Just over two months later, the applications window is closed and Yoti is sharing some of the lessons it learned from the process after receiving more than 120 submissions from upwards of 30 different countries. The biggest takeaway concerns the Programme title, which did not include the words ‘digital identity.’ As a result, many of the submissions related to agriculture and the environment rather than digital identity and fell outside the scope of the Programme.
That allowed Yoti to whittle the number of submissions down to a short list of 54 applicants representing 26 different countries, of which 34 percent were women. The project pitches ranged from documentaries to research papers to websites, with some examining national identity programs that have already been implemented and others that were still in the planning stage.
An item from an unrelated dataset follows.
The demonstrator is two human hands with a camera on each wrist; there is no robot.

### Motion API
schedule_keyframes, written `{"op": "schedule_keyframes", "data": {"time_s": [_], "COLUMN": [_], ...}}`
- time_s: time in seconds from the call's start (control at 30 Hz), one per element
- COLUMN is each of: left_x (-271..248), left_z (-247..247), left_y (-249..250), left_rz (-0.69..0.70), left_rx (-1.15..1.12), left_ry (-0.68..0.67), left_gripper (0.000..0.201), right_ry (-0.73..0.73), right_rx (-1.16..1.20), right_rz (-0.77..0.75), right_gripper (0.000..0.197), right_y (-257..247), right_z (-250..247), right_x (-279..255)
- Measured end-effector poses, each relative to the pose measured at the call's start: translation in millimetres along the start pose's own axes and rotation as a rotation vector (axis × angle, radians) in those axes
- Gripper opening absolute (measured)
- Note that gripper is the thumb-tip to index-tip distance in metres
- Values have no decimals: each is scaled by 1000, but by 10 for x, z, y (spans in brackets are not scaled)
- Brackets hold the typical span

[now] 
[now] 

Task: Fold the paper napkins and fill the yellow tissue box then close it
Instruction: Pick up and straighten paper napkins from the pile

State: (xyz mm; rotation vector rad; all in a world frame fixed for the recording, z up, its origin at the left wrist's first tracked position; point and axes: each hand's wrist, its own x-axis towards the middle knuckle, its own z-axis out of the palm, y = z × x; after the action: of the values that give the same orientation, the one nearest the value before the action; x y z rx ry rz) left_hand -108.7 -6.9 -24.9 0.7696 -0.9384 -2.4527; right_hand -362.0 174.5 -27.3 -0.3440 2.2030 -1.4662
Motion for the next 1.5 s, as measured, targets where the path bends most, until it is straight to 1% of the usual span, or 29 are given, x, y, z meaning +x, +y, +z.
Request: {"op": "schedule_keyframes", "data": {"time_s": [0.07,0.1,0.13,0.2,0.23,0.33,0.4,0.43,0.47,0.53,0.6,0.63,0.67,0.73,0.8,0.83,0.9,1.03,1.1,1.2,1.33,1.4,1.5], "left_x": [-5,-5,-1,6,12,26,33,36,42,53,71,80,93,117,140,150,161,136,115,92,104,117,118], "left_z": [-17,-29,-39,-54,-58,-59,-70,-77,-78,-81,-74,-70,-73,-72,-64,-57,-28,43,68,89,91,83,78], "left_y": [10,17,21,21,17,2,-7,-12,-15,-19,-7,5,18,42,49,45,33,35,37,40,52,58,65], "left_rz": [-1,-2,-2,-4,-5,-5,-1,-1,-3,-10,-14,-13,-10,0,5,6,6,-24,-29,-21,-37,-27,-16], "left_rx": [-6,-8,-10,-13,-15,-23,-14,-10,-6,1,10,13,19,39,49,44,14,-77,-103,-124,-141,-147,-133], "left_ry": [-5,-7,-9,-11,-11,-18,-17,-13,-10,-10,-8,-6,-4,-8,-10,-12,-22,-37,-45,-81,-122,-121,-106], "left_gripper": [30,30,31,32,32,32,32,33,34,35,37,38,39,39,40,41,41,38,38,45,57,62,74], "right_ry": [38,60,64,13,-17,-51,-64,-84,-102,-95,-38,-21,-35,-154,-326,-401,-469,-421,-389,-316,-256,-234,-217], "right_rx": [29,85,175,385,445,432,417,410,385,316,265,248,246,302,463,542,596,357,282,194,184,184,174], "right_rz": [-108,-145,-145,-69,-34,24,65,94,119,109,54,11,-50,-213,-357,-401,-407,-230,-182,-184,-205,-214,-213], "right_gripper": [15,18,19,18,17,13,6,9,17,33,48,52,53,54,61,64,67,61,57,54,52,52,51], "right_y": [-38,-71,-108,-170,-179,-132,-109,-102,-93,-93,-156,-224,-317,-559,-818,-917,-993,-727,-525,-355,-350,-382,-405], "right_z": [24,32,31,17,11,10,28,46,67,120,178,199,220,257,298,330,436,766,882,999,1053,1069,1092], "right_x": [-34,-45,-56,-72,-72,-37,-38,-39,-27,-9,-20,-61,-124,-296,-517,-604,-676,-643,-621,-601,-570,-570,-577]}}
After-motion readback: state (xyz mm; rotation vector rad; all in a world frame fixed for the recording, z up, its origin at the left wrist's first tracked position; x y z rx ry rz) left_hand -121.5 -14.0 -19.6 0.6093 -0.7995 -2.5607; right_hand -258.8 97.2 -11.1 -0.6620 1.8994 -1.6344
The winners (and the waiting list) will be selected by the end of the month, while the projects are scheduled to begin at the end of August. In any case, the breadth of the submissions speaks to the success of Yoti’s Programme. The company reported that word of mouth was the most effective means of sharing the opportunity, but plans to ask people how they found out about the Programme to refine its approach and extend its reach in future years.
The Fellowship Programme is part of Yoti’s ongoing mission to develop socially conscious digital identity solutions. Last year, the company published research examining the digital needs of people in Africa and Southeast Asia.